### WHAT THE EXERCISE ASKS
Please quote exactly the lines below from the line containing "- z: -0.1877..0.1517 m" to the line containing "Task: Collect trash", both lines included, and nothing else.
───
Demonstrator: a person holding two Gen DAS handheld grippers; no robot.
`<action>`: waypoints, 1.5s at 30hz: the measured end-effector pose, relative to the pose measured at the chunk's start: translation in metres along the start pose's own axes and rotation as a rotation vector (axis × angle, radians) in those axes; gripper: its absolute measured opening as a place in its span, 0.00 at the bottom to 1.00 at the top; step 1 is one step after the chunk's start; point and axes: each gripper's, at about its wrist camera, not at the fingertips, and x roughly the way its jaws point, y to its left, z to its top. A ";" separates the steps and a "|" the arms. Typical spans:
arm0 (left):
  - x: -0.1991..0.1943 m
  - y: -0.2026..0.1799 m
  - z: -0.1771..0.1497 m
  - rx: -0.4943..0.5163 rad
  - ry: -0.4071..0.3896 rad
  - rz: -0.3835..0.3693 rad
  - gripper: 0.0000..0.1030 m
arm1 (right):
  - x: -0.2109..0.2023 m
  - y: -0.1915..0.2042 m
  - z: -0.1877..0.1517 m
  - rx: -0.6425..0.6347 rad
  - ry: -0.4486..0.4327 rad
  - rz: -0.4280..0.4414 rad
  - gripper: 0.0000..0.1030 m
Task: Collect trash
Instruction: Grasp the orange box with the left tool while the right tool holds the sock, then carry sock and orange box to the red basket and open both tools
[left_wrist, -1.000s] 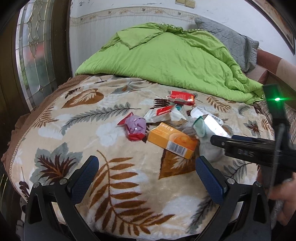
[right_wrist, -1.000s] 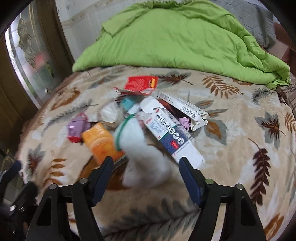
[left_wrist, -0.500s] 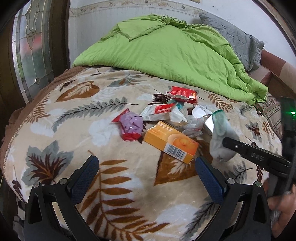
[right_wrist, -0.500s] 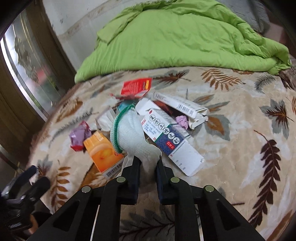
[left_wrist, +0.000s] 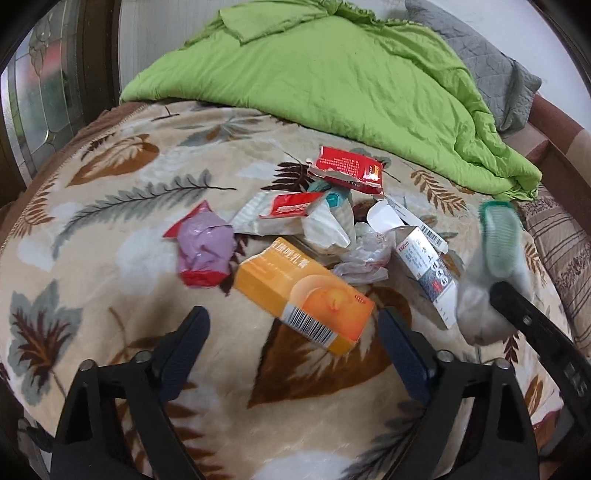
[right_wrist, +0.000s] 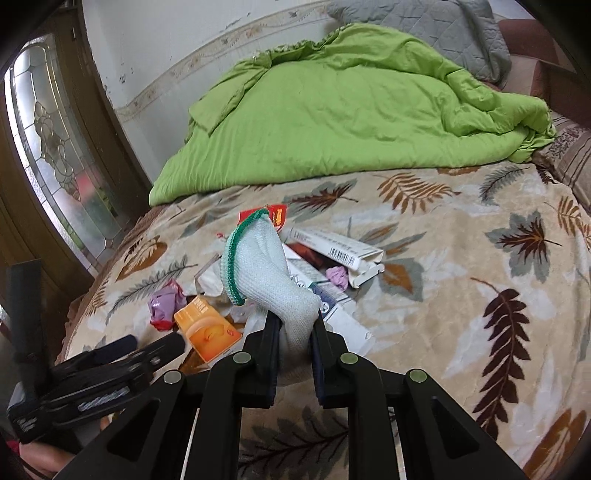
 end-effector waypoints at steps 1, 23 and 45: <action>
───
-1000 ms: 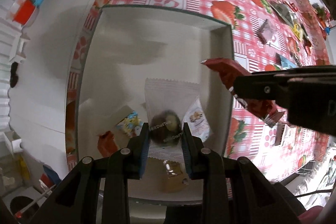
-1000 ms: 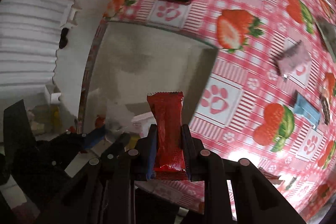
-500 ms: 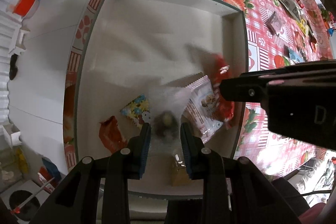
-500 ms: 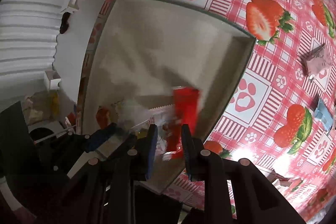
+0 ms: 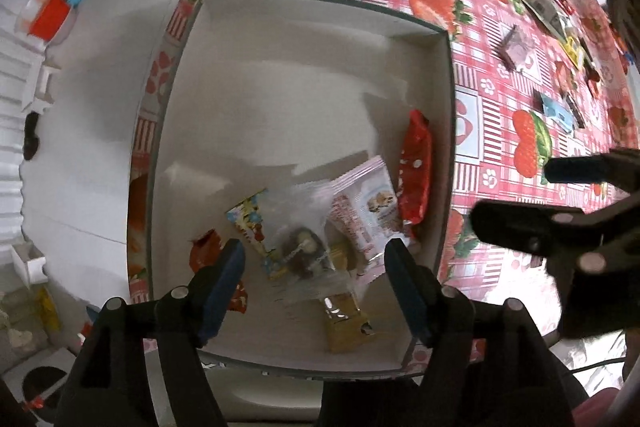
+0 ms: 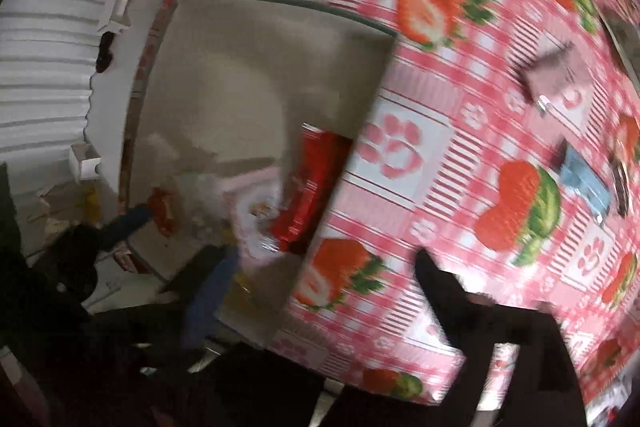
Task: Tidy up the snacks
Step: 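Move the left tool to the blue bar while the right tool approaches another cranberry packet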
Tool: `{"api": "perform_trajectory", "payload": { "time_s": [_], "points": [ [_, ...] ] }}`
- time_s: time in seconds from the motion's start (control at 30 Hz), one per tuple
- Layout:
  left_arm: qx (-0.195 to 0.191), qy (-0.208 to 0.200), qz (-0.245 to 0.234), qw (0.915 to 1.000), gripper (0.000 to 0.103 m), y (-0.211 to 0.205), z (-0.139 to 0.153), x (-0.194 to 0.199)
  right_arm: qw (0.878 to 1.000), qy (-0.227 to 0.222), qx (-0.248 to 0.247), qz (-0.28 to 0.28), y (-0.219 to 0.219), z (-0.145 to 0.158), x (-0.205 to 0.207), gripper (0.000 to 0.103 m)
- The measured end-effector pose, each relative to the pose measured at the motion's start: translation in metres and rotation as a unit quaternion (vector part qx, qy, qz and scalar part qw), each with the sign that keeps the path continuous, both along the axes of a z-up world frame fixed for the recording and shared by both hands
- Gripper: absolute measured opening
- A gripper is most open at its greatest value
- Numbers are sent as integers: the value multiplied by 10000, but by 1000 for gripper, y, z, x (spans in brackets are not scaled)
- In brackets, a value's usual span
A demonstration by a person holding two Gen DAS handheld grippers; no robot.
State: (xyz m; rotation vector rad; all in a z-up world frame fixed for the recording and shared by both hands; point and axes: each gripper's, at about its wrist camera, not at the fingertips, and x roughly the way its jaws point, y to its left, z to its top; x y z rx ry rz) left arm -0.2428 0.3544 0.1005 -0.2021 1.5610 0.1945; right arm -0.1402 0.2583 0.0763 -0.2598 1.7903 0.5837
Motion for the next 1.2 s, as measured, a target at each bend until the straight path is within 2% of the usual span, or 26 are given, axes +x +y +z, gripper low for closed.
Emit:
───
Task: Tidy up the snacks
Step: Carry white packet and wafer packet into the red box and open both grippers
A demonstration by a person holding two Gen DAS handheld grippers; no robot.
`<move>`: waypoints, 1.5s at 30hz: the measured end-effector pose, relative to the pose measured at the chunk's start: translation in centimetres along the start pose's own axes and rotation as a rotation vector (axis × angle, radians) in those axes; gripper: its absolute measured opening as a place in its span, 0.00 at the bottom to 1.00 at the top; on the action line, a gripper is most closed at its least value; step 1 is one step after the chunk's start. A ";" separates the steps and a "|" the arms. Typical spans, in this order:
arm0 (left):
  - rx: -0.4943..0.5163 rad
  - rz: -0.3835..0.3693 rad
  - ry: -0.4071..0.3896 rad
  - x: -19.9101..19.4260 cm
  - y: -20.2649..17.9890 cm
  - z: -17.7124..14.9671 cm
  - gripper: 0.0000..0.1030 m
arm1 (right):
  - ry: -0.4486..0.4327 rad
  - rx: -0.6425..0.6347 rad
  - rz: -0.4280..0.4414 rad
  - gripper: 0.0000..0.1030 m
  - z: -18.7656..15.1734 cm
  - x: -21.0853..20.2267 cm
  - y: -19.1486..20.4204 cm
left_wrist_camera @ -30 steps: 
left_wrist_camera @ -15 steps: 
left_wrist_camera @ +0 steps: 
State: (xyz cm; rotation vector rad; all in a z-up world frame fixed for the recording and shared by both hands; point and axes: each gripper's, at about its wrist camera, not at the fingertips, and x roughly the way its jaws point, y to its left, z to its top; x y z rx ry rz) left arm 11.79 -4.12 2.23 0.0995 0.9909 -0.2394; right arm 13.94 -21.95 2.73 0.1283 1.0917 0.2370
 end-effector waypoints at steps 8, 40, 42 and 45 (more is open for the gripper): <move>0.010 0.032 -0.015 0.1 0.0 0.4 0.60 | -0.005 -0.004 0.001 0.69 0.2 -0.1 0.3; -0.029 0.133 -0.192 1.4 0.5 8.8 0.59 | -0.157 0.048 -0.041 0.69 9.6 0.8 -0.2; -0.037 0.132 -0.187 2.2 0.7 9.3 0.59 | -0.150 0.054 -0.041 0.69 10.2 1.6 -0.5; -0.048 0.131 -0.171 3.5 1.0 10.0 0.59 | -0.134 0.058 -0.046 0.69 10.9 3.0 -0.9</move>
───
### SOLUTION BELOW
  - z: -0.1877..0.1517 m
  - rx: -0.6425..0.6347 rad
  - ry: -0.4486..0.4327 rad
  - rz: -0.4280..0.4414 rad
  - gripper: 0.0000..0.1030 m
Task: Collect trash

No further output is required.